Nach dem Treffen schrieb das Oval Office von George HW Bush: Wie schon im Februar ist Jelzin topfit, wirkt absolut kompetent und beeindruckt die Amerikaner mit seinem exzellenten Verständnis für die Details komplizierter Rüstungskontrollfragen.

In den USA wurden weitere Dokumente zu den Beziehungen der beiden Länder veröffentlicht: eine weitere Mitschrift eines Treffens der beiden Präsidenten, ein Brief Jelzins an Bush vom 27. Januar 1992 und eine Mitschrift des Gesprächs des amerikanischen Staatschefs mit dem damaligen russischen Wirtschaftsminister Jegor Gaidar. In dem Gespräch mit Gaidar ging es auch um die Ukraine. Gaidar vertrat die Ansicht, dass es lange dauern werde, die Probleme zwischen den Ländern zu lösen, dass es aber keinen „Fall Jugoslawien in den Beziehungen zwischen Russland und der Ukraine“ geben werde.

Ein Kabel von der US-Botschaft Moskau an Außenminister James Baker bietet ein ungewöhnlich offenes Porträt von Jelzins Persönlichkeit. Er sei „zyklonisch“, jemand, der „in Bestform ist, wenn er auf einem Panzer steht“, und sich nicht mit täglichen Regierungsaufgaben befasst.

Der US-Botschafter fordert Washington dennoch auf, den Reformer Jelzin vorbehaltlos zu unterstützen. „Jelzin scheint nach Herkunft und Temperament seltsam ungeeignet für die Aufgabe, eine autokratische Gesellschaft in eine demokratische Zukunft zu führen, aber er scheint entschlossen zu sein, diese Aufgabe zu erfüllen, und niemand außer ihm wird sie erfüllen.“ Und doch werde er höchstwahrscheinlich Erfolg haben, denn, so heißt es in einer Depesche: „Das russische Volk will keinen weiteren Lenin an seiner Spitze; es will einen Zaren mit einer gemeinsamen Note. In Jelzin haben sie einen.
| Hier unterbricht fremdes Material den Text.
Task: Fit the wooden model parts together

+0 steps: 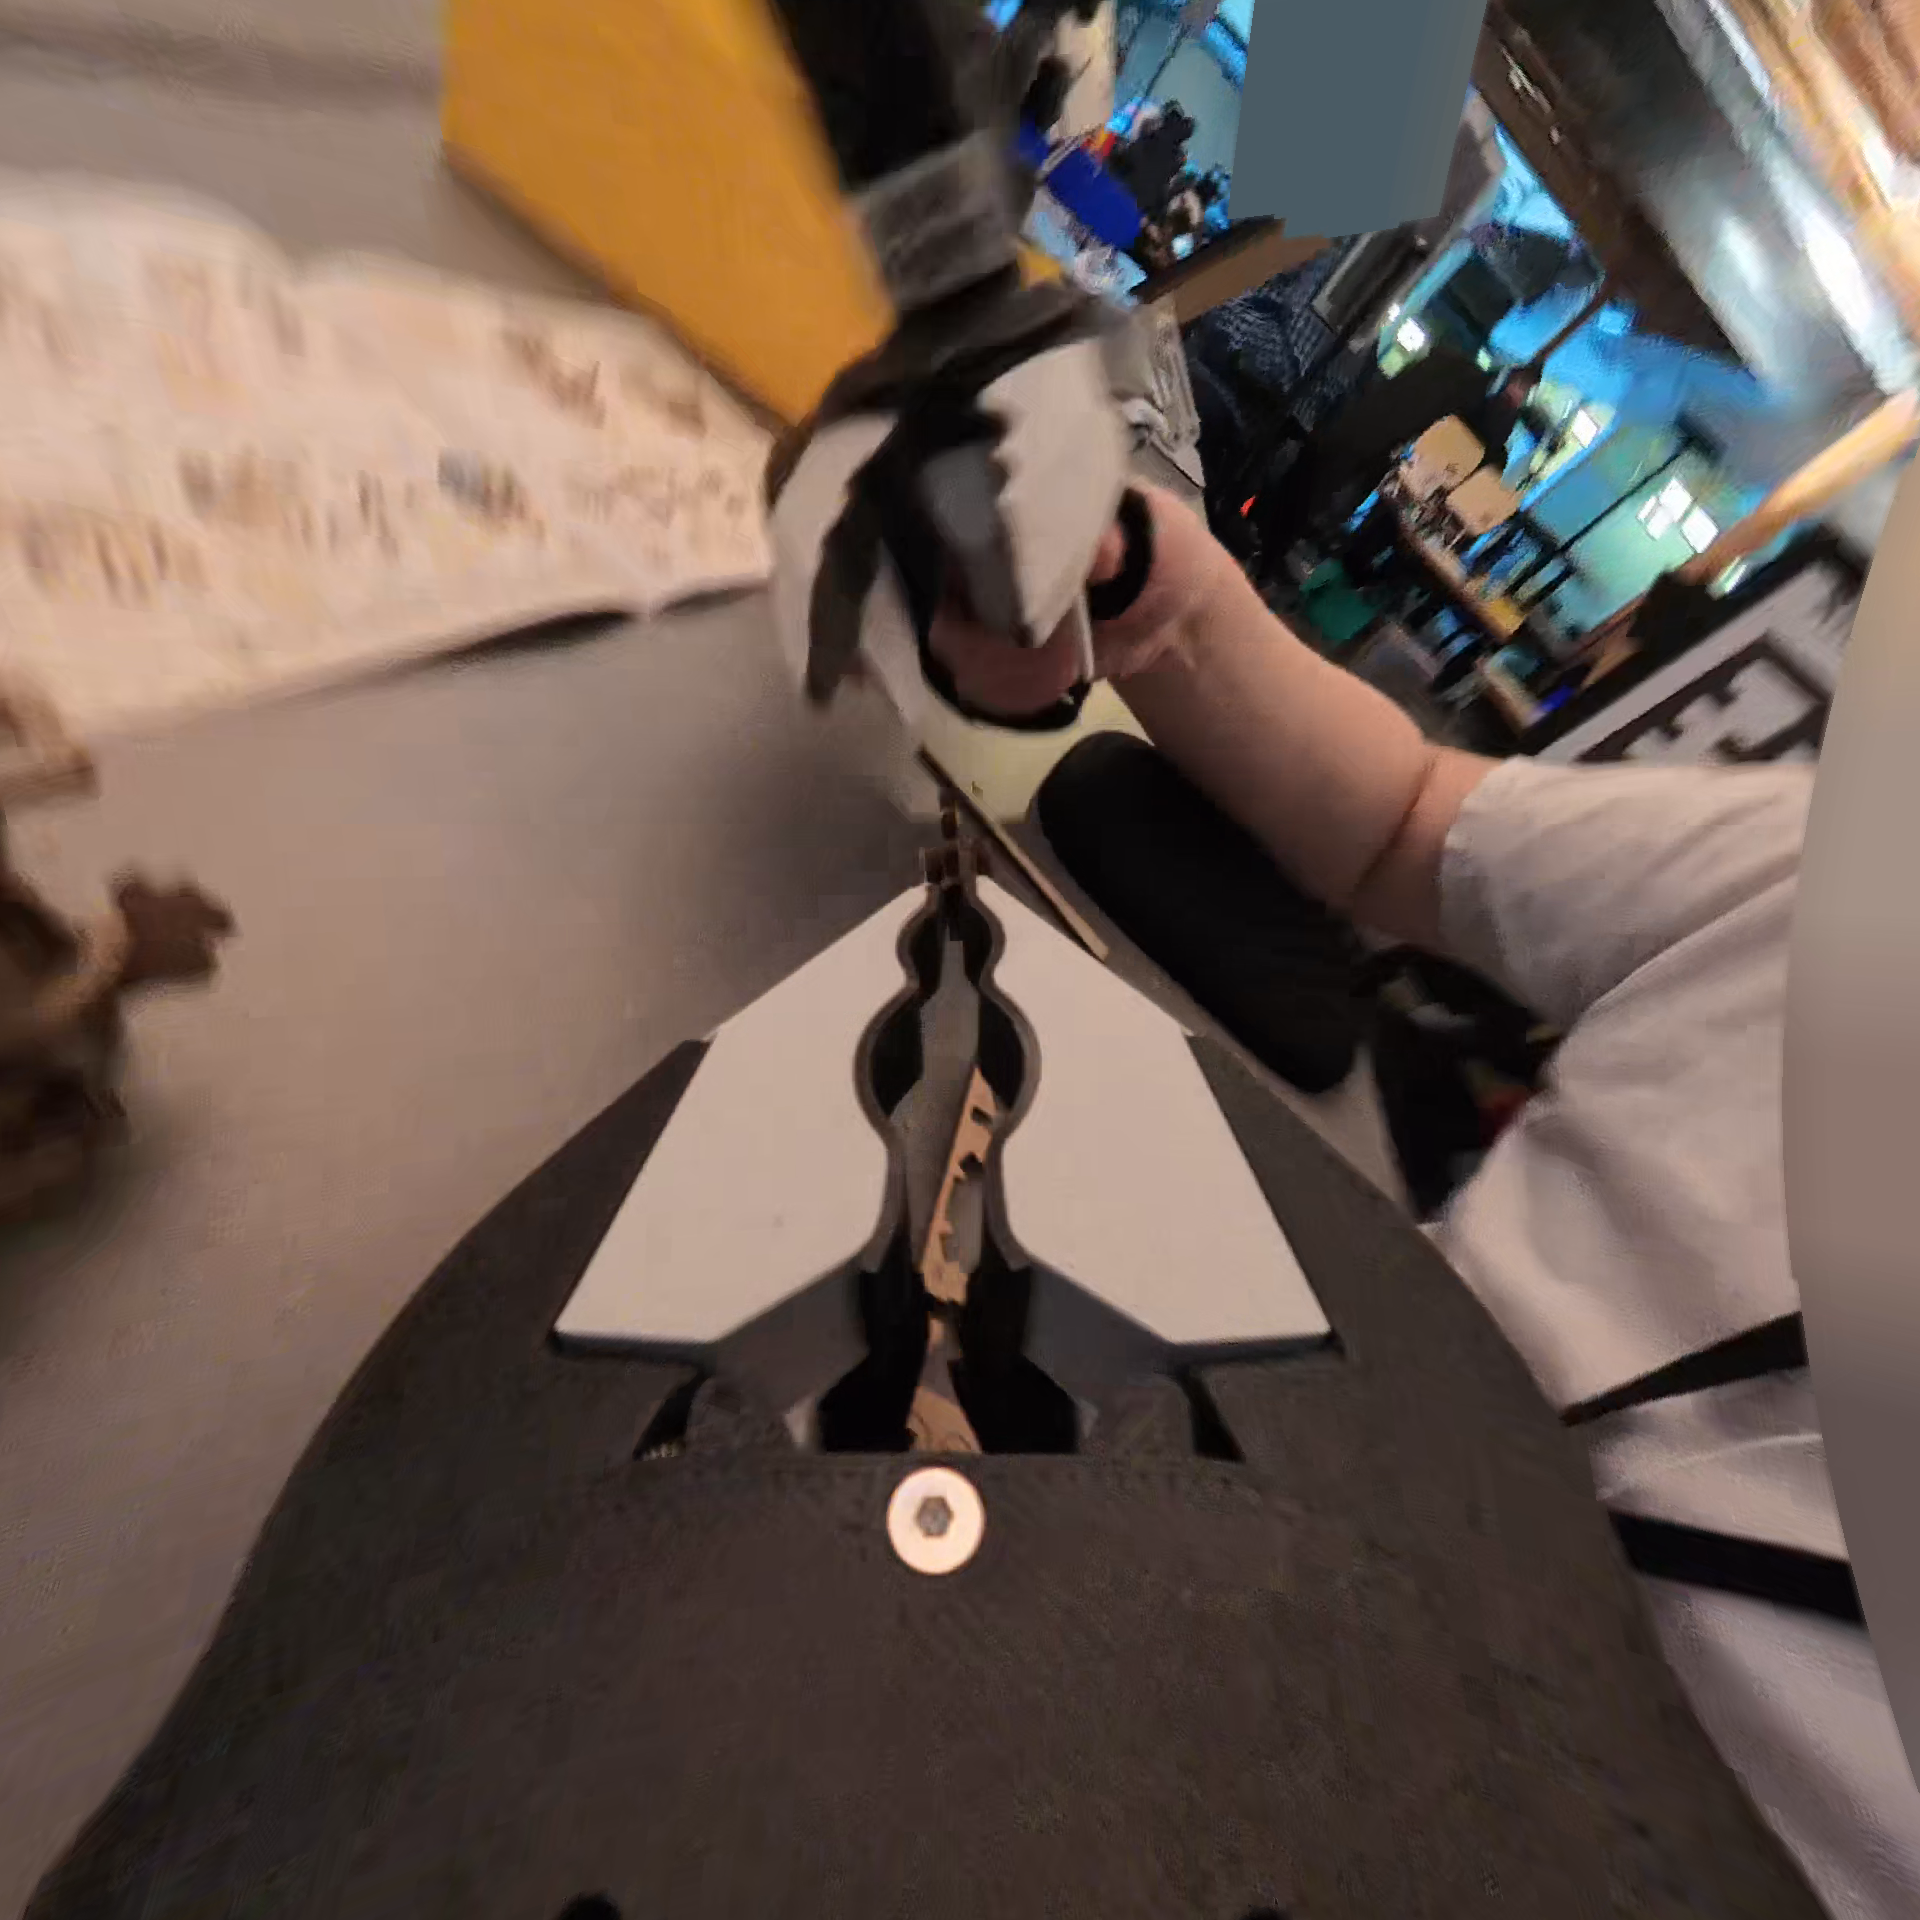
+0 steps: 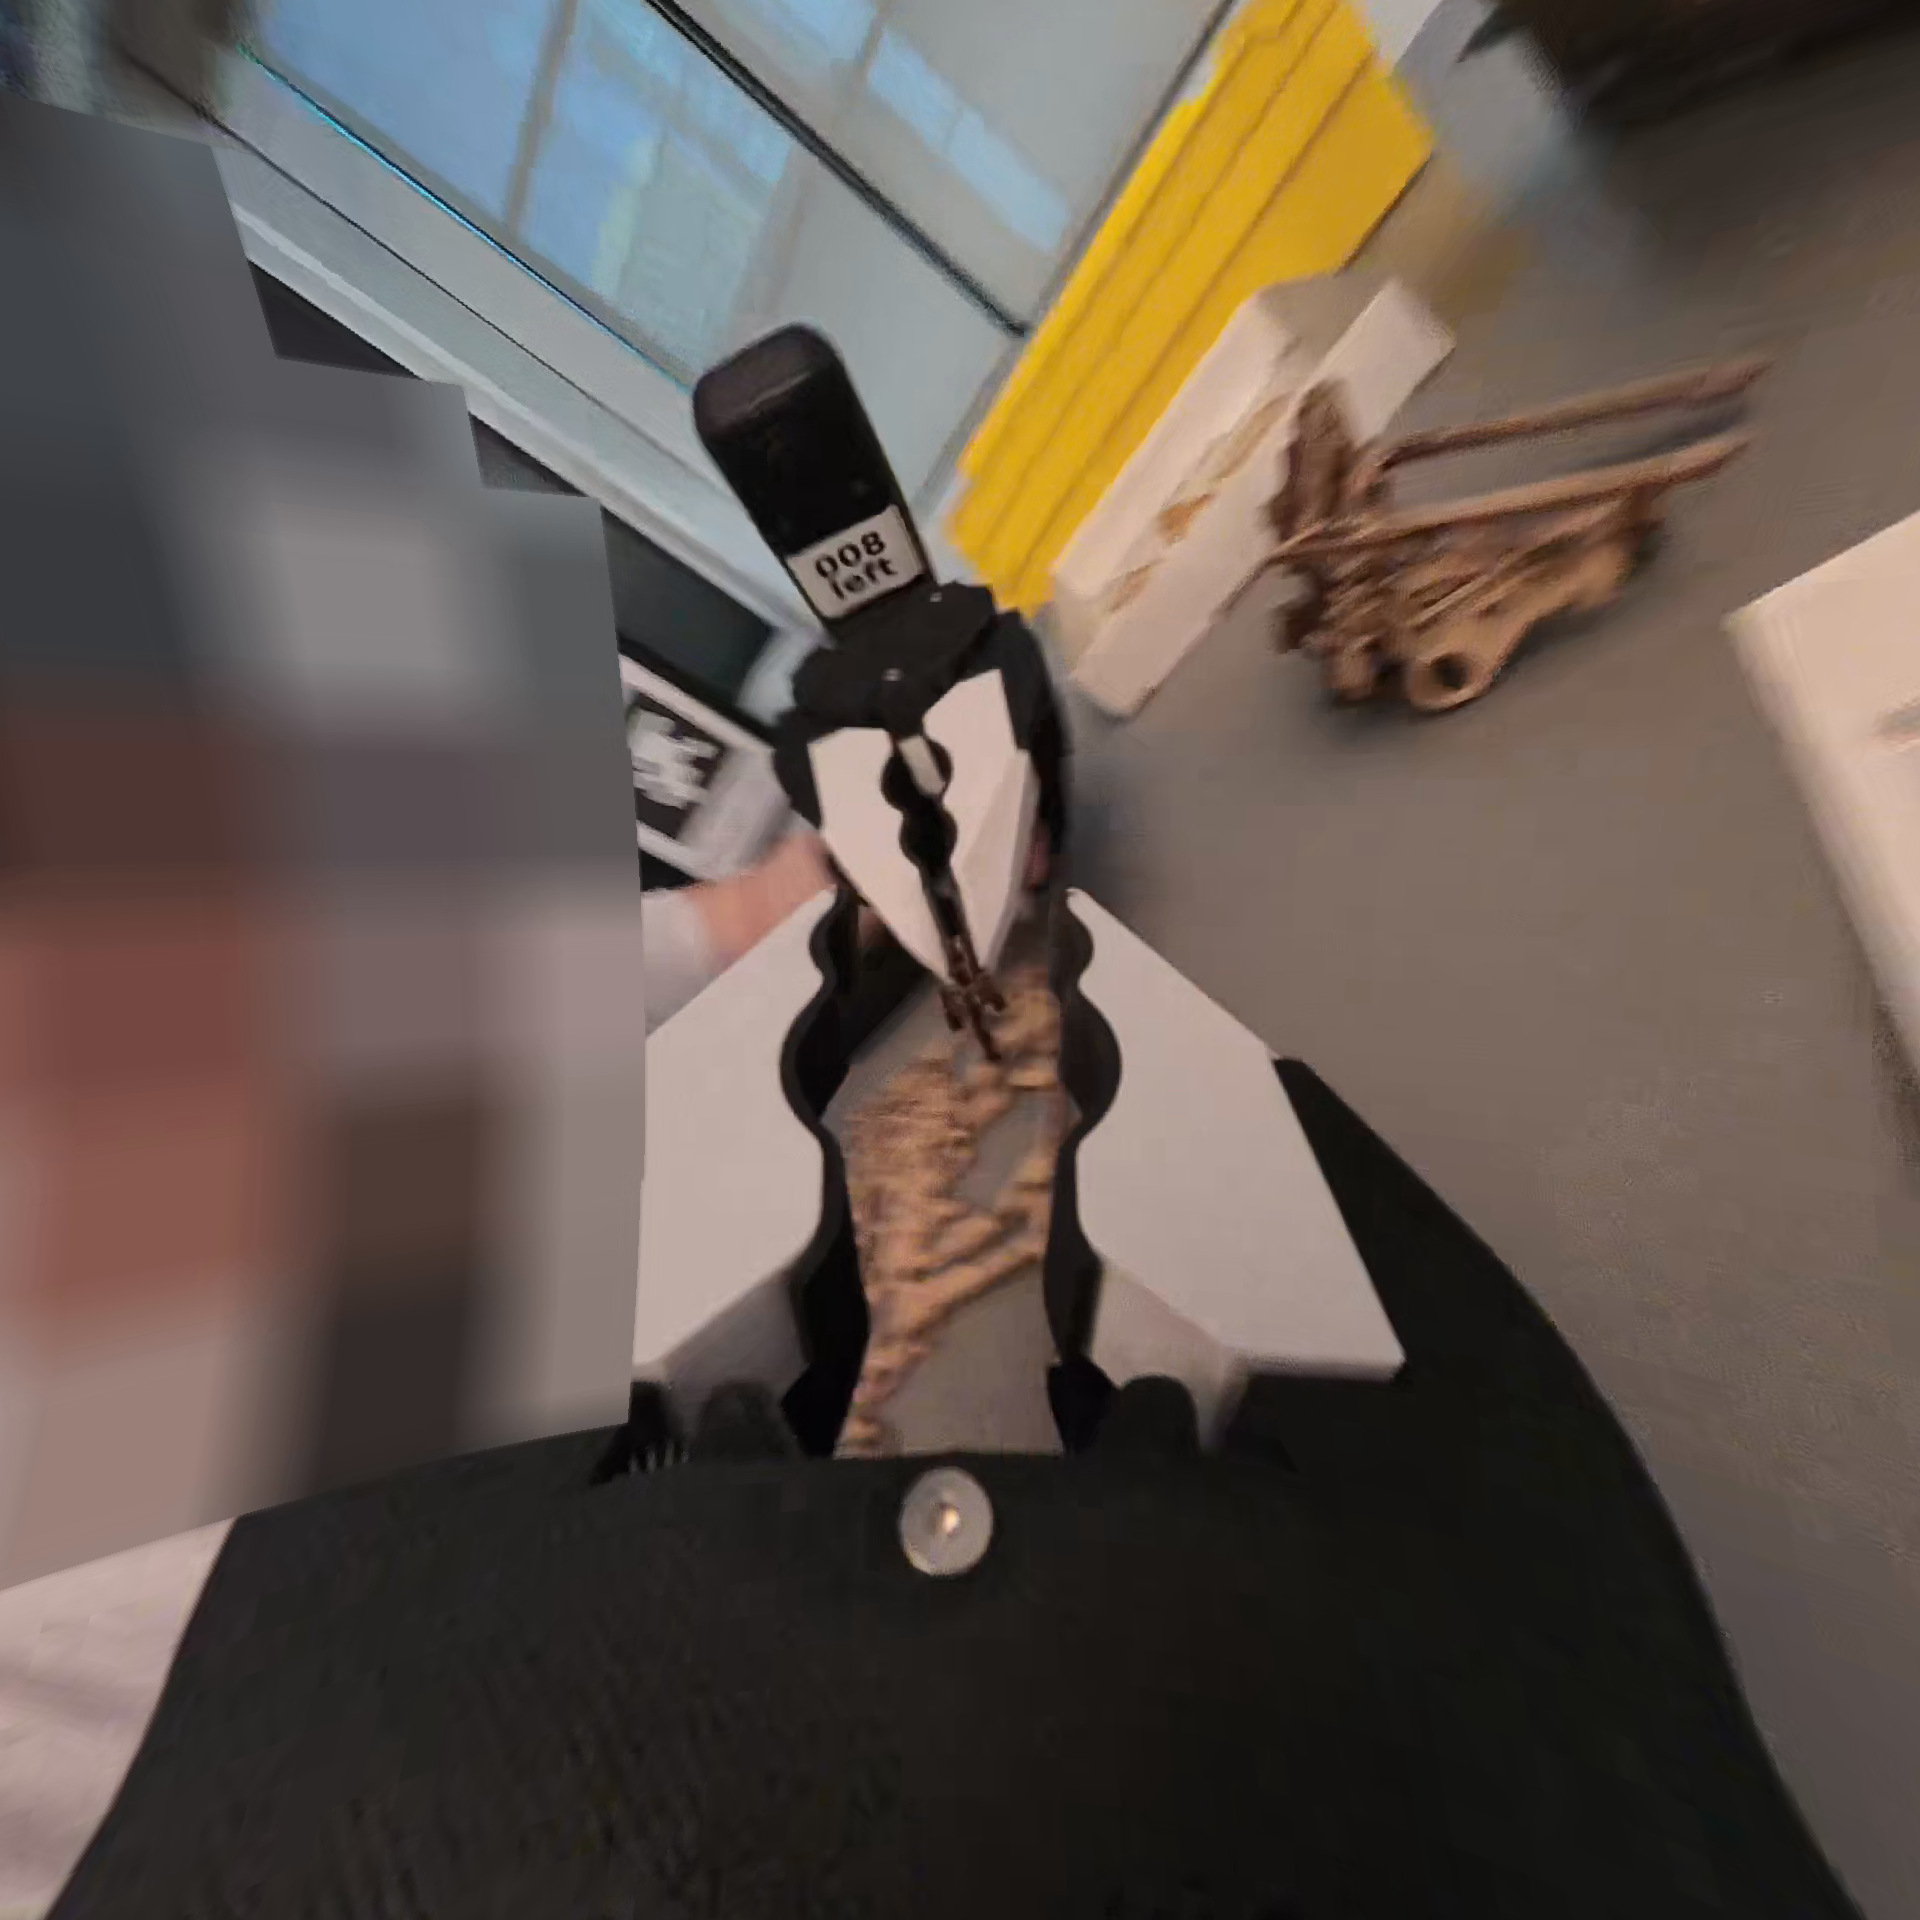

Als Außenminister James Baker auf dem Weg nach Moskau war, kursierten Gerüchte über Jelzins schlechten Gesundheitszustand und sogar seinen Tod, weil er es versäumt hatte, am 27. Januar eine große Rüstungskontrollrede zu halten und nicht an der Eröffnung der multilateralen Gespräche über den Nahen Osten teilnahm. Eine Informationsquelle in der Nähe von Jelzins Leibarzt berichtete jedoch, dass „der russische Präsident am vergangenen Wochenende wegen eines massiven Katers behandelt werden musste“, was laut der Quelle ein „ziemlich routinemäßiges Problem für Jelzin“ war.

In seinen Memoiren beschrieb Baker einen „anderen Jelzin“, nicht „vage und ziemlich oberflächlich“, wie er in der Vergangenheit klang, sondern gut vorbereitet, energisch und „in großer Länge, ohne Notizen, über hochtechnische Themen“ sprechend.